2. The developing device of claim 1, wherein the determination
section carries out determination after developer is replaced and
developer is agitated by the agitating section.
3. The developing device of claim 1, wherein when the determination
section determines to replenish toner, the toner replenishing
section replenishes toner separately a plurality of times.

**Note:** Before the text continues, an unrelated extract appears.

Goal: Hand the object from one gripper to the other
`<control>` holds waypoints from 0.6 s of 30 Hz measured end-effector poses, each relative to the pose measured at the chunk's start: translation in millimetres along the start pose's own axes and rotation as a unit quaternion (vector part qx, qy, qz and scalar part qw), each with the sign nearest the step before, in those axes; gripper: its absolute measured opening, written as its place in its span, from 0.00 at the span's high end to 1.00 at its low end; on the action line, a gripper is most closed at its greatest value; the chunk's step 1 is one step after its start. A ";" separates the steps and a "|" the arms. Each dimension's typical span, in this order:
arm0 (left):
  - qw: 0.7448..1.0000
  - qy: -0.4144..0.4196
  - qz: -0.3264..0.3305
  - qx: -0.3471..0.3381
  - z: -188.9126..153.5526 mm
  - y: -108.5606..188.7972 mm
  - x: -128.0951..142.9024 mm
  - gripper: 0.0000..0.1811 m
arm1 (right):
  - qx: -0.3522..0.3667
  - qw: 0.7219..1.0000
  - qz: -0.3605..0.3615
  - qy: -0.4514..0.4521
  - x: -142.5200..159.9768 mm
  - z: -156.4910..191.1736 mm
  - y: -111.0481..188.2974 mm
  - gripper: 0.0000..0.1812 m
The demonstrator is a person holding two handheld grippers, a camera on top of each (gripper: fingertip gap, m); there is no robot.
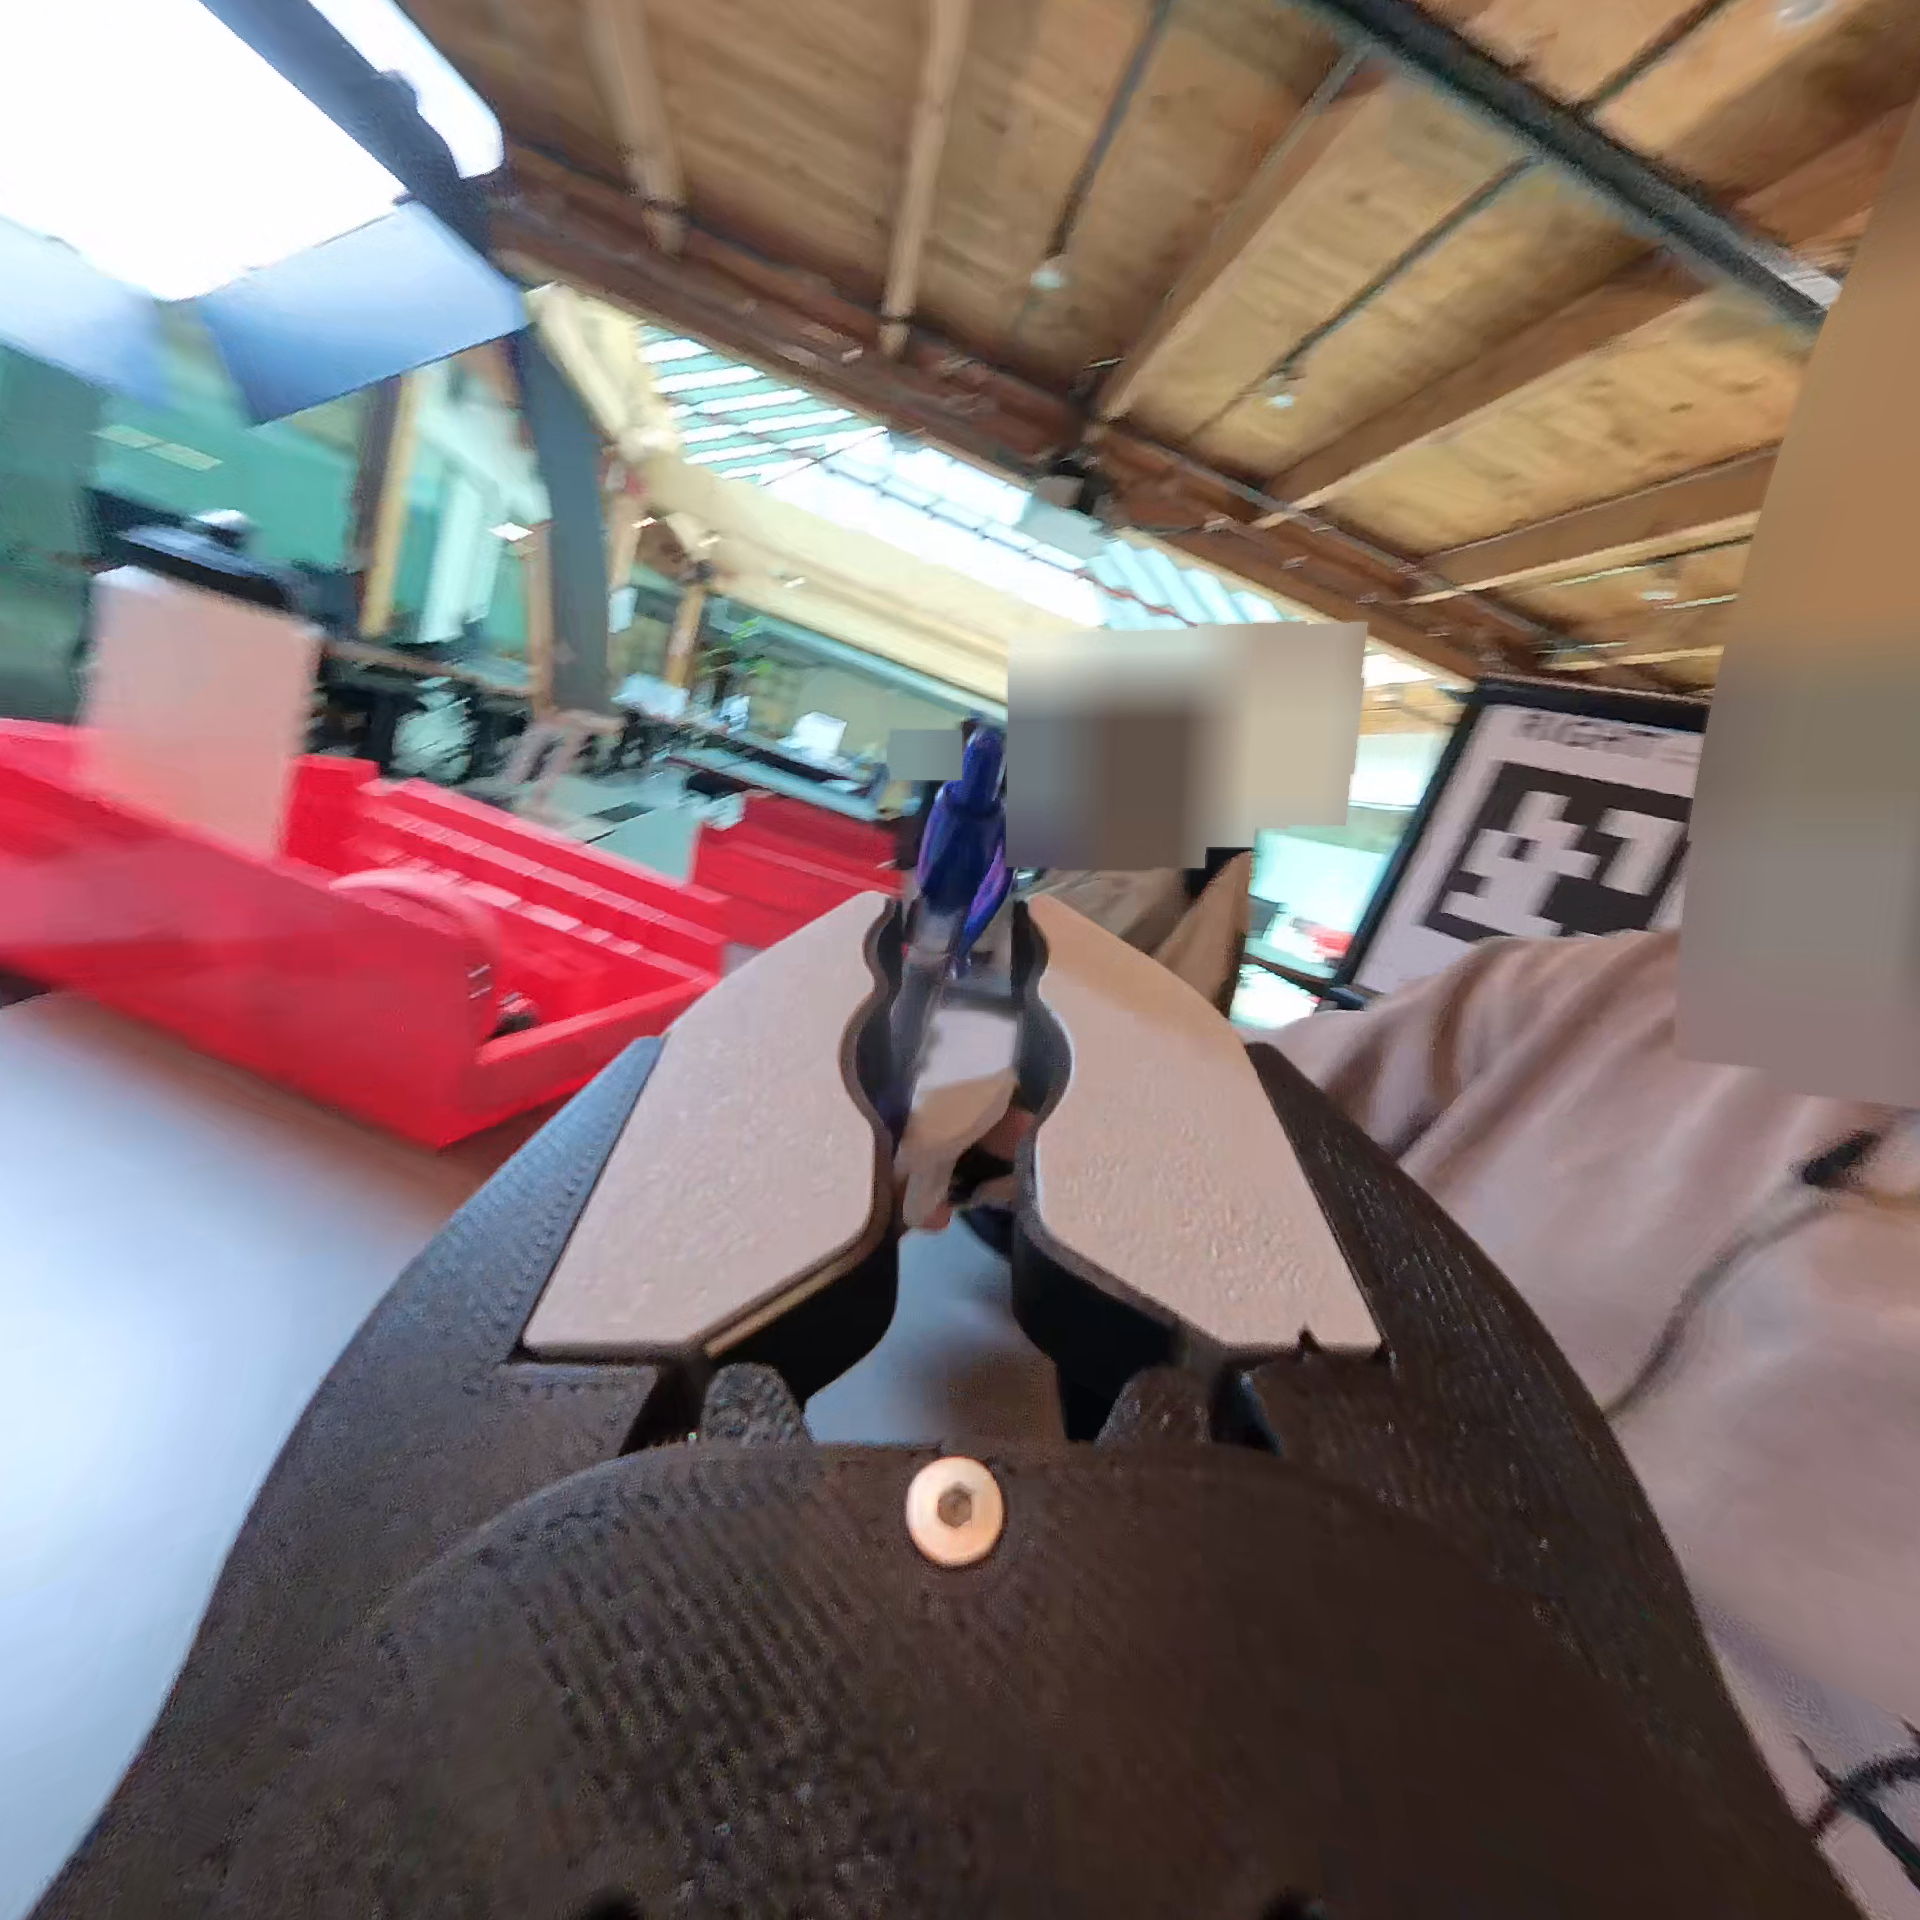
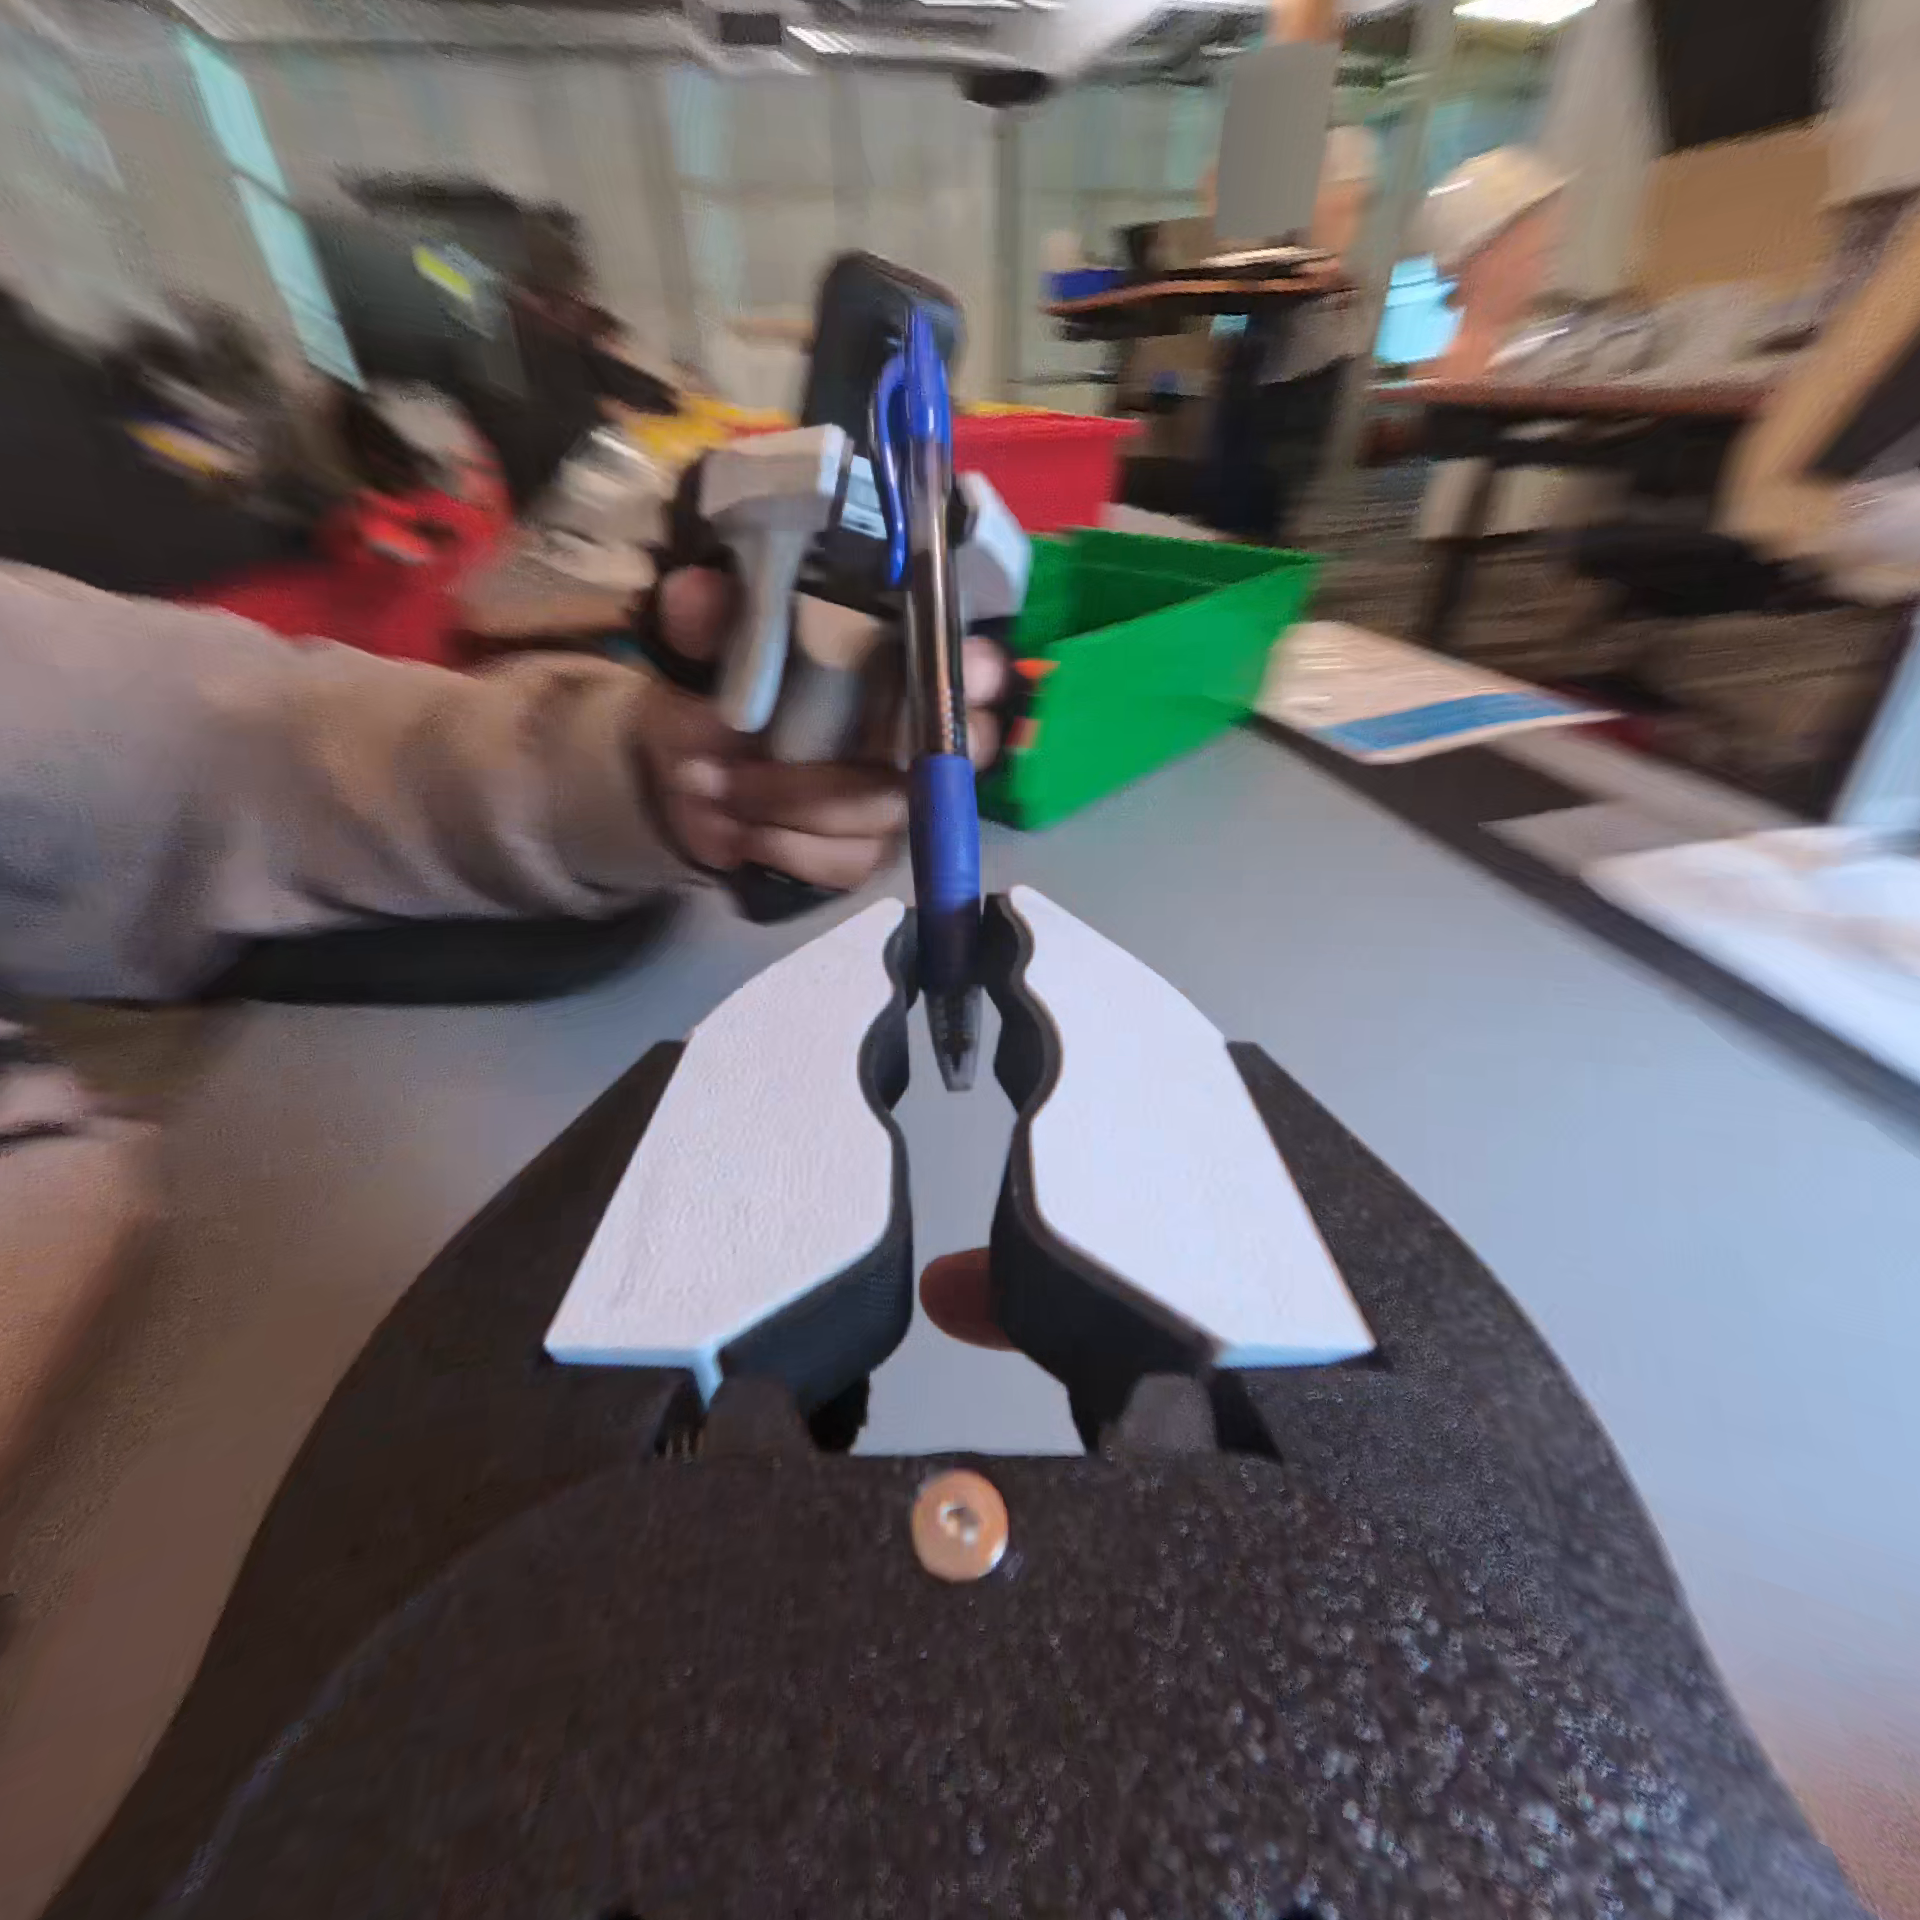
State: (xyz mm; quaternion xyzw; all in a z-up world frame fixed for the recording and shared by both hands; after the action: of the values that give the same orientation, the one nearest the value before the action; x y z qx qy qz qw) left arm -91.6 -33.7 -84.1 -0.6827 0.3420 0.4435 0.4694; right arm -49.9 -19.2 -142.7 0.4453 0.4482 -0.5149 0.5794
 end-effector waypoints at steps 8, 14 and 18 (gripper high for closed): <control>0.976 0.128 0.075 -0.161 56.3 10.9 50.2 0.85 | 0.362 0.875 0.018 0.319 -23.0 -75.8 40.2 0.94; 0.948 0.235 0.027 -0.213 67.5 7.1 66.7 0.81 | 0.399 0.728 0.106 0.548 -6.1 -57.0 8.6 0.94; 0.947 0.220 0.025 -0.232 77.6 15.2 61.7 0.89 | 0.356 0.703 0.126 0.602 12.7 -37.4 -17.5 0.94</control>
State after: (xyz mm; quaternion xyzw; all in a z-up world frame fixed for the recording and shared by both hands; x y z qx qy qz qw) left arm -104.2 31.5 -159.3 -0.8447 0.3413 0.3607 0.1998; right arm -68.7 13.5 -163.6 0.8861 0.4246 -0.1807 0.0437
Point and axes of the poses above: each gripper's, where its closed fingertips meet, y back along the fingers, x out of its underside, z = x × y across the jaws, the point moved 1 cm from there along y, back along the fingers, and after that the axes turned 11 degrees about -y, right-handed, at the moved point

4. A developing device, comprising: a developing tank for
accommodating therein developer composed of toner and carrier; a
humidity detecting section for detecting a humidity of surrounding
air in a vicinity of the developing tank; a density detecting
section for detecting a toner density in the developing tank; a
toner replenishing section for replenishing toner to the developing
tank; an agitating section for agitating developer; and a
determination section for determining whether toner replenishment
is necessary or not, wherein after developer is replaced, the
humidity detecting section and the density detecting section detect
the humidity and the toner density before starting a development
operation, based on the detected humidity and toner density, the
determination section determines whether toner replenishment is
necessary or not, and when the determination section determines
that toner replenishment is necessary, the toner replenishing
section carries out toner replenishment.
5. The developing device of claim 4, wherein the density detecting
section detects the density after replaced developer is agitated
until an electrical-charge amount of toner thereof attains a
saturated amount.
6. An image forming apparatus provided with the developing device
of claim 1.
7. An image forming apparatus provided with the developing device
of claim 4.
Description
CROSS-REFERENCE TO RELATED APPLICATION
[0001] This application claims priority to Japanese Patent
Application No. 2007-285516, which was filed on Nov. 1, 2007, the
contents of which are incorporated herein by reference in its
entirety.
BACKGROUND OF THE INVENTION
[0002] 1. Field of the Invention
[0003] The present invention relates to a developing device for
developing an electrostatic latent image on a surface of a
photoreceptor using toner and an image forming apparatus provided
with the developing device.
[0004] 2. Description of the Related Art
[0005] An electrophotographic image forming apparatus for forming
an image based on an electrophotography method includes, for
example, a photoreceptor, and devices for charging, exposure,
developing, transfer, fixing, cleaning and charge-removing. A
surface of the photoreceptor which is rotationally driven is
charged uniformly by the charging device, the charged surface of
the photoreceptor is irradiated with laser light by the exposure
device, and an electrostatic latent image is formed thereon.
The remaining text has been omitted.